Microbial capsular antigens are effective vaccines but are chemically and immunologically diverse, resulting in a major barrier to their use against multiple pathogens. A β-(1→6)-linked poly-N-acetyl-d-glucosamine (PNAG) surface capsule is synthesized by four proteins encoded in genetic loci designated intercellular adhesion in Staphylococcus aureus or polyglucosamine in selected Gram-negative bacterial pathogens. We report that many microbial pathogens lacking an identifiable intercellular adhesion or polyglucosamine locus produce PNAG, including Gram-positive, Gram-negative, and fungal pathogens, as well as protozoa, e.g., Trichomonas vaginalis, Plasmodium berghei, and sporozoites and blood-stage forms of Plasmodium falciparum. Natural antibody to PNAG is common in humans and animals and binds primarily to the highly acetylated glycoform of PNAG but is not protective against infection due to lack of deposition of complement opsonins. Polyclonal animal antibody raised to deacetylated glycoforms of PNAG and a fully human IgG1 monoclonal antibody that both bind to native and deacetylated glycoforms of PNAG mediated complement-dependent opsonic or bactericidal killing and protected mice against local and/or systemic infections by Streptococcus pyogenes, Streptococcus pneumoniae, Listeria monocytogenes, Neisseria meningitidis serogroup B, Candida albicans, and P. berghei ANKA, and against colonic pathology in a model of infectious colitis. PNAG is also a capsular polysaccharide for Neisseria gonorrhoeae and nontypable Hemophilus influenzae, and protects cells from environmental stress.
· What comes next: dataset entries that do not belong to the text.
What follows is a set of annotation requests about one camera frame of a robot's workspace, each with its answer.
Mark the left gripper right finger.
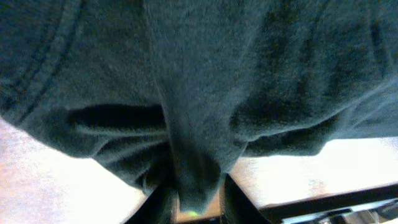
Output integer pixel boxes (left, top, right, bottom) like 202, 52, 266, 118
220, 174, 271, 224

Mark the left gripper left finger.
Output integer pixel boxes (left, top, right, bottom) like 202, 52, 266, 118
125, 183, 175, 224

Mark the dark green t-shirt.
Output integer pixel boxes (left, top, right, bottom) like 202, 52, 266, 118
1, 0, 397, 213
Vaccination targeting PNAG could contribute to immunity against serious and diverse prokaryotic and eukaryotic pathogens, and the conserved production of PNAG suggests that it is a critical factor in microbial biology.

1988 related Products with: Antibody to a conserved antigenic target is protective against diverse prokaryotic and eukaryotic pathogens.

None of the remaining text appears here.